Tom Ford did it again, continuing his exploration of oud with the release of Oud Wood in 2007 that dips the precious material in spiced sweet amber. Oud Ispahan as part of the Maison Christian Dior Collection Privée and Armani Privé’s Oud Royal came right after, while niche brands embraced oud as a trend su much that Maison Francis Kurkdjian dedicated non less than a mini collection to oud. “Oud was something that was ignored for many years by perfumers, but now I think it is part of the palette,” said Francis Kurkdjian. “There is a sensuality in it that we used to have with animalic notes like ambergris”. His top seller Oud Satin Mood dresses the primal charm of oud smearing it with rose confections and feathery iris powder.
In recent years, oud has become a staple in the repertoire of many perfume brands, both niche and mainstream, and its peculiar pairing with sweet amber even entered functional perfumery making it ubiquitous. Its versatility is showcased in a wide range of masculine as well as unisex fragrances, from intense and smoky compositions like Gucci Intense Oud (2016) to spiced, leathery ones like Acqua di Parma Oud (2019), and even more classic moods like the neo-fougère Creed Royal Oud and fruity-floral interpretations like Xerjoff Alexandria II.

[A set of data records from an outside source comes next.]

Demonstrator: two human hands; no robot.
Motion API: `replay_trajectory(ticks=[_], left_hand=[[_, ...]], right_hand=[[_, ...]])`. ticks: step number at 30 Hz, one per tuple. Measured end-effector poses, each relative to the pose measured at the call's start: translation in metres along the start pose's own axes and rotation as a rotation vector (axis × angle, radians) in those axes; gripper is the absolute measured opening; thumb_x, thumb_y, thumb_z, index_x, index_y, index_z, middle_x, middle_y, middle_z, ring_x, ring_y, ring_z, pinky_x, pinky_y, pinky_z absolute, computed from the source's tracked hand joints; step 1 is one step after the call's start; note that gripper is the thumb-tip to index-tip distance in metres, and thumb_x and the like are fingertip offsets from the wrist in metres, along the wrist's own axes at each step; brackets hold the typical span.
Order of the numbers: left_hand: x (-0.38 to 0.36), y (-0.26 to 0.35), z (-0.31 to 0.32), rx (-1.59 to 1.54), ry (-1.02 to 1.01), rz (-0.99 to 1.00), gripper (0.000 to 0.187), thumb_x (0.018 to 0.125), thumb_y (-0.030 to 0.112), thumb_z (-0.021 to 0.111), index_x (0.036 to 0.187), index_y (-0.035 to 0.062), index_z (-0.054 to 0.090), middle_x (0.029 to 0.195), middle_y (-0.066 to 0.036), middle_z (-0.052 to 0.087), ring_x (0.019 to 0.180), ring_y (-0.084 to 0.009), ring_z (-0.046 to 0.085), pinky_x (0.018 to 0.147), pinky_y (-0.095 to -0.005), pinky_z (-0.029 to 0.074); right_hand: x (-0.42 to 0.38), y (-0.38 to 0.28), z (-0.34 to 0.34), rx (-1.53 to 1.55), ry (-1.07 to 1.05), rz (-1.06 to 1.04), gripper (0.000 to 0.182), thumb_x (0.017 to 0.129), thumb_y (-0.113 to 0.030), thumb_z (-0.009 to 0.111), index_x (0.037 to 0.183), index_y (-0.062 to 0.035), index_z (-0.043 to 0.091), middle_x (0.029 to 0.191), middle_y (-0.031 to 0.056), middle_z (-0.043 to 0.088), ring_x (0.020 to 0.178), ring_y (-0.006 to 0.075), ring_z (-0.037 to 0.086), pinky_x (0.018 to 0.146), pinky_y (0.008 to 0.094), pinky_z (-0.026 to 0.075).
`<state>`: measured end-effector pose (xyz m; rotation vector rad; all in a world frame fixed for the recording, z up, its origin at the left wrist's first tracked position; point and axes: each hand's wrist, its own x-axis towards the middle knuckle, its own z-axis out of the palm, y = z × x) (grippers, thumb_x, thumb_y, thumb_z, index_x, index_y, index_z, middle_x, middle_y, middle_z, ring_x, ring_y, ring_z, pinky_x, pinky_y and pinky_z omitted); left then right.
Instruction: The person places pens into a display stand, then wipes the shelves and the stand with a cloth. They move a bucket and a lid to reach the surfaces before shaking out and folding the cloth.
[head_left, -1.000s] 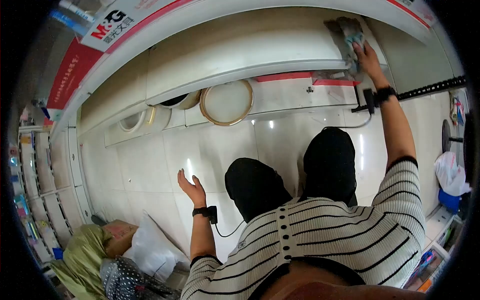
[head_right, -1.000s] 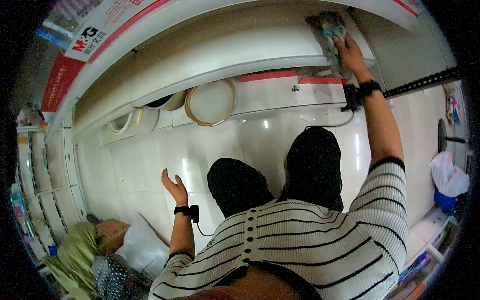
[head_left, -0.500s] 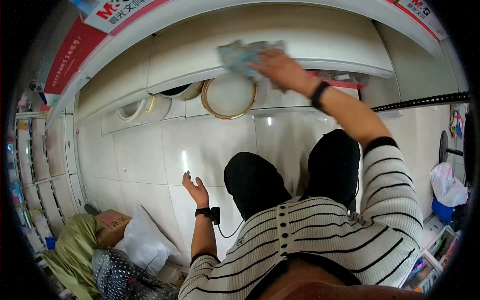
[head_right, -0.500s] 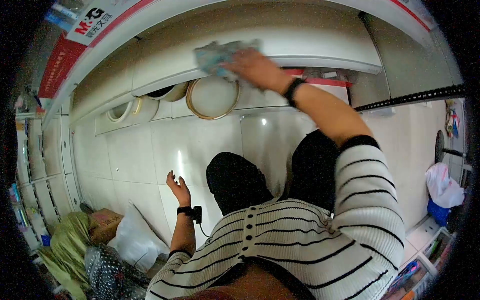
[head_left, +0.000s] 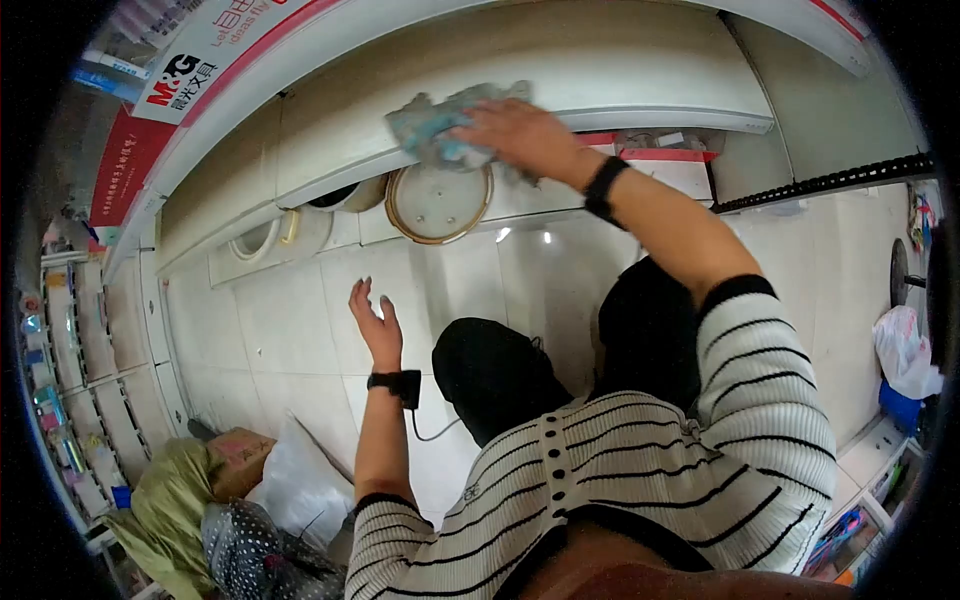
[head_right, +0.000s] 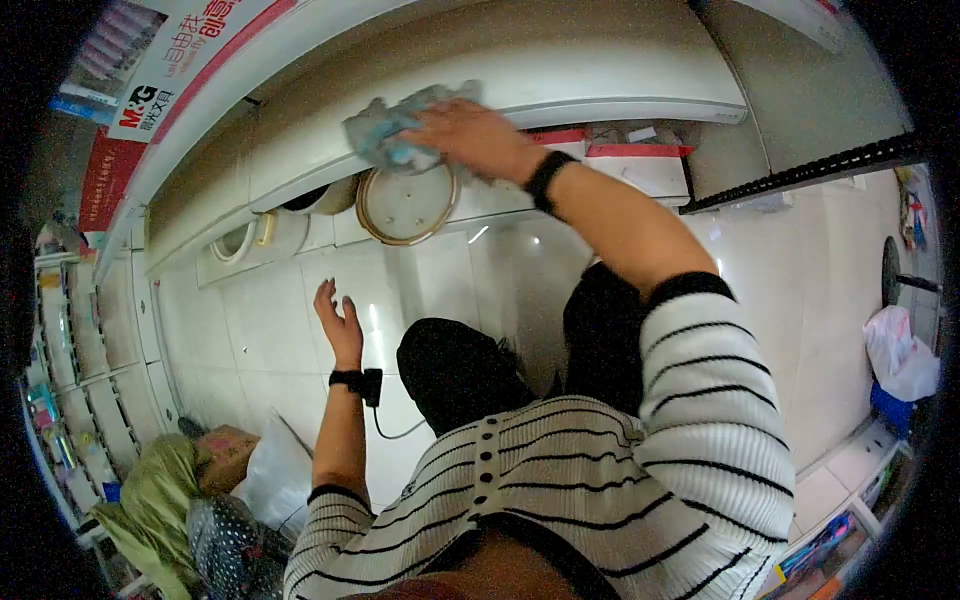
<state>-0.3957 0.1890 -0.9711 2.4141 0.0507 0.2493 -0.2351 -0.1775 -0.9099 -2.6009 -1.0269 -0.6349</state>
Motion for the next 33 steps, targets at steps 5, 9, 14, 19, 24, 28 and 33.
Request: replay_trajectory(ticks=[5,9,14,19,24,28,33], left_hand=[[0.047,0.04,0.021,0.087,-0.008,0.181,0.041,0.089,0.005,0.051,0.129,0.0055,0.046,0.133,-0.017,0.042,0.121,-0.0315,0.043,0.099,-0.0416,0.038],[0.079,0.093,0.047,-0.004,-0.032,0.351,0.038,0.084,0.004,0.053,0.123,0.0046,0.051,0.127,-0.019,0.047,0.12,-0.0368,0.043,0.102,-0.0411,0.035],[0.112,0.171,0.08,0.035,-0.061,0.602,0.041,0.08,0.004,0.057,0.12,0.006,0.053,0.125,-0.017,0.05,0.117,-0.0357,0.046,0.099,-0.0403,0.037],[0.135,0.283,0.117,-0.089,-0.123,0.818,0.037,0.082,0.005,0.056,0.119,0.0069,0.053,0.128,-0.014,0.05,0.117,-0.0347,0.047,0.101,-0.0414,0.036],[0.144,0.346,0.171,-0.1,-0.089,0.887,0.042,0.08,0.009,0.06,0.121,0.0056,0.051,0.125,-0.018,0.05,0.114,-0.0371,0.047,0.099,-0.0434,0.037],[0.149,0.375,0.214,-0.126,-0.065,0.802,0.045,0.079,0.011,0.061,0.121,0.0013,0.05,0.124,-0.024,0.047,0.116,-0.041,0.043,0.1,-0.0456,0.035],[0.163,0.404,0.285,0.097,-0.025,0.872,0.055,0.077,0.022,0.064,0.124,-0.0024,0.049,0.124,-0.027,0.046,0.118,-0.0437,0.04,0.102,-0.0499,0.032]], right_hand=[[-0.097,0.065,-0.076,0.001,-0.113,0.17,0.081,0.064,-0.001,0.071,0.136,-0.023,0.043,0.137,0.0089,0.046,0.127,0.0291,0.042,0.106,0.0389,0.035],[-0.172,0.11,-0.135,0.063,-0.201,0.441,0.073,0.068,0.003,0.064,0.135,-0.0205,0.047,0.139,0.0104,0.044,0.128,0.0306,0.041,0.11,0.0398,0.03],[-0.193,0.152,-0.174,0.482,0.197,1.056,0.05,0.083,-0.016,0.062,0.131,-0.0068,0.049,0.123,0.0174,0.058,0.114,0.0288,0.055,0.097,0.036,0.042],[-0.143,0.186,-0.153,0.075,0.263,0.739,0.057,0.081,-0.037,0.064,0.126,-0.0039,0.053,0.121,0.0226,0.057,0.111,0.0381,0.054,0.096,0.042,0.042],[-0.129,0.157,-0.13,-0.061,0.27,0.614,0.055,0.078,-0.026,0.065,0.127,-0.0055,0.05,0.126,0.021,0.051,0.116,0.0375,0.049,0.098,0.0436,0.04],[-0.158,0.148,-0.113,0.019,0.429,0.578,0.044,0.087,-0.021,0.056,0.126,-0.0032,0.049,0.129,0.0221,0.049,0.12,0.0388,0.045,0.102,0.0447,0.035],[-0.168,0.15,-0.116,0.155,0.618,0.816,0.04,0.093,-0.016,0.049,0.129,0.0004,0.044,0.133,0.0252,0.043,0.125,0.0396,0.038,0.106,0.0457,0.029]])
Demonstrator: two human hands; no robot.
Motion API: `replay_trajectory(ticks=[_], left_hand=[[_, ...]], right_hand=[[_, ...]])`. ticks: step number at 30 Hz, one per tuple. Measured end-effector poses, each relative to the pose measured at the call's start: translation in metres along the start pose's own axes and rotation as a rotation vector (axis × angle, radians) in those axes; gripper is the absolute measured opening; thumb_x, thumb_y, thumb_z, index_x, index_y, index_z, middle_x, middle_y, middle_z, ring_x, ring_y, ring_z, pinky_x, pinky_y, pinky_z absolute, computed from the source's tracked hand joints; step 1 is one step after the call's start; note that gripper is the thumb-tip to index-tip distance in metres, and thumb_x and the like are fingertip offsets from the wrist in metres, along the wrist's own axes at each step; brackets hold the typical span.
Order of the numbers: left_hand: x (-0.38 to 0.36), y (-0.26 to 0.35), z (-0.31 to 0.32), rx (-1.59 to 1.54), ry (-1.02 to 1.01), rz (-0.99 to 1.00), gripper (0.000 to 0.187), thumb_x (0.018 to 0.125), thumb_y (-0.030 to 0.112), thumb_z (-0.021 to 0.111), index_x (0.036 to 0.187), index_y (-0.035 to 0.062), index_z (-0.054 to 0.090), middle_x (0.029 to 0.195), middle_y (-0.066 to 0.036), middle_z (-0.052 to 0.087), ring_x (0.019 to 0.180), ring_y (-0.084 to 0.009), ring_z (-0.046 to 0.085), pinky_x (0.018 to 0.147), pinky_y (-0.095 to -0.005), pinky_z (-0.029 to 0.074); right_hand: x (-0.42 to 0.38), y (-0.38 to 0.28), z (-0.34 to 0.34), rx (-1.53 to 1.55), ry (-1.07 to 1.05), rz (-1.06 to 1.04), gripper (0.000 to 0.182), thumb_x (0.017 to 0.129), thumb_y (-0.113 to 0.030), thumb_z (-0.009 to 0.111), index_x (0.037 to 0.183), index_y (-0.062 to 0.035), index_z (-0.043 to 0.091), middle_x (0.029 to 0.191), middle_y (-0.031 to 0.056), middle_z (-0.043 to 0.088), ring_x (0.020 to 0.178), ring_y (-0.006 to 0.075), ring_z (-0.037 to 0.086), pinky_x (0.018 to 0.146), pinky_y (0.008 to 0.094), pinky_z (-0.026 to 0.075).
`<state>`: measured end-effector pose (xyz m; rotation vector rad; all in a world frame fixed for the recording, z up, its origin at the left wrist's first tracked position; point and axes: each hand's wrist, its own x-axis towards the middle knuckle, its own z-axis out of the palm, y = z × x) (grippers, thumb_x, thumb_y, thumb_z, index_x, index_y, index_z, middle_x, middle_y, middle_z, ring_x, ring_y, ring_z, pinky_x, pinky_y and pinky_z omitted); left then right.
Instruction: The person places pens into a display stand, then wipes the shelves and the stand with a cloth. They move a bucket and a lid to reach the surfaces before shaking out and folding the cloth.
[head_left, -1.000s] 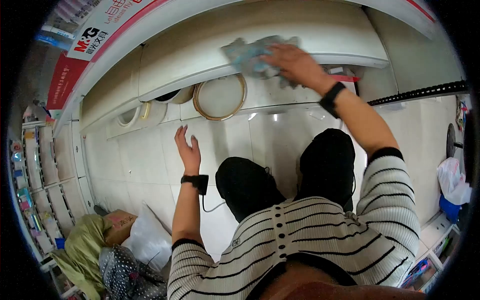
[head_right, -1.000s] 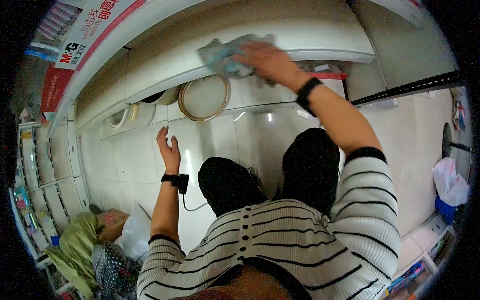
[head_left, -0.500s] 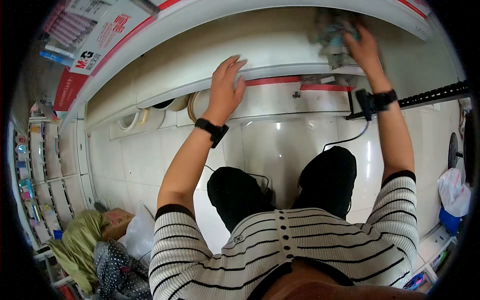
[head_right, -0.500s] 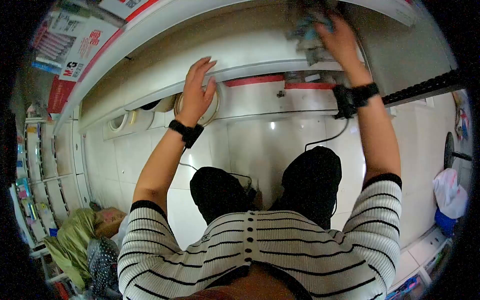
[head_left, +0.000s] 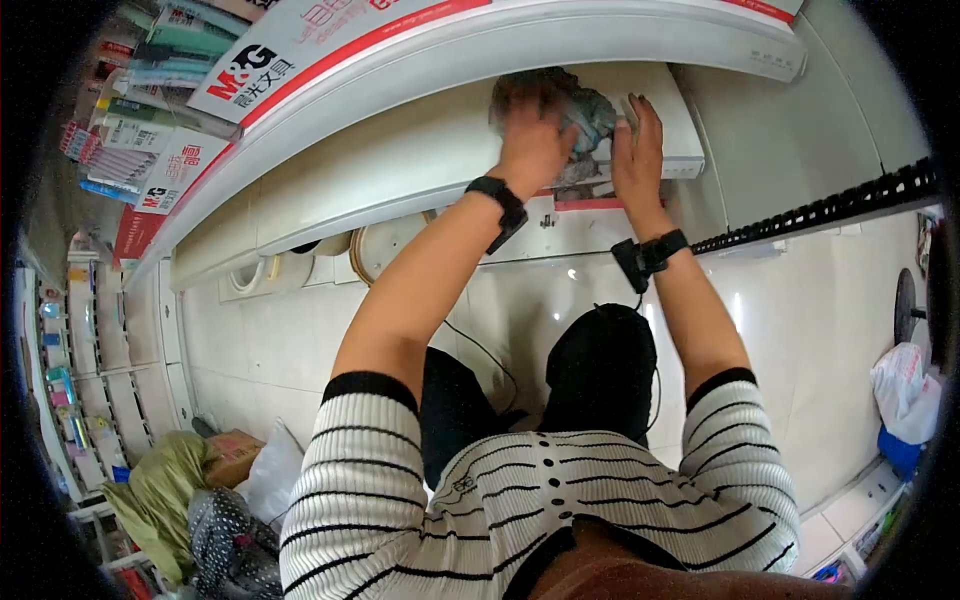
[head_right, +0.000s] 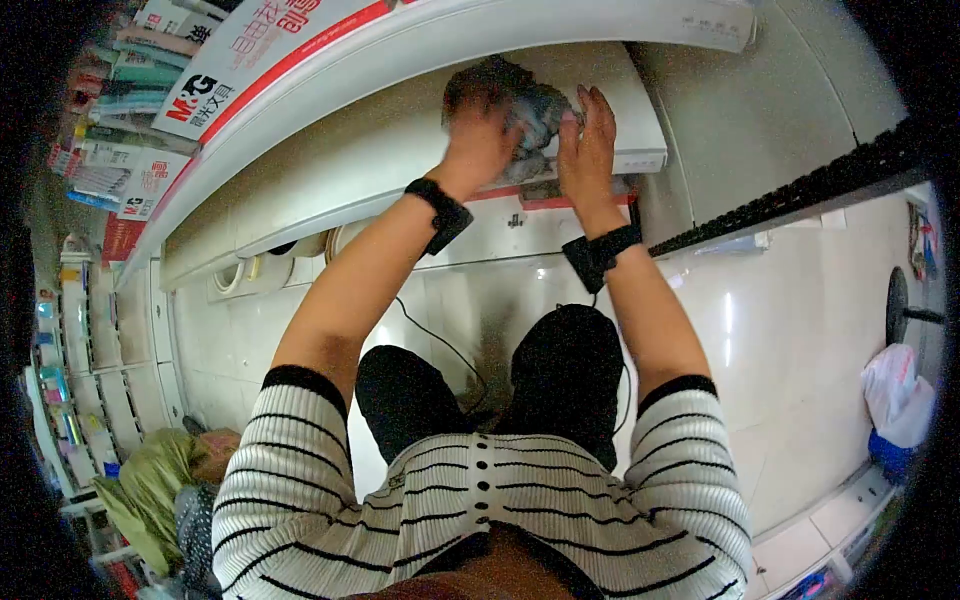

Oud, with its deep roots in ancient traditions, continues to captivate and inspire perfumers and fragrance enthusiasts alike. From its origins in the sacred rituals of ancient civilizations to its modern-day prominence in the world of perfumery, oud’s journey is a testament to its enduring allure that passed from cool trend to classic ingredient in the perfumer’s gamut, always standing as a symbol of opulence and mystique.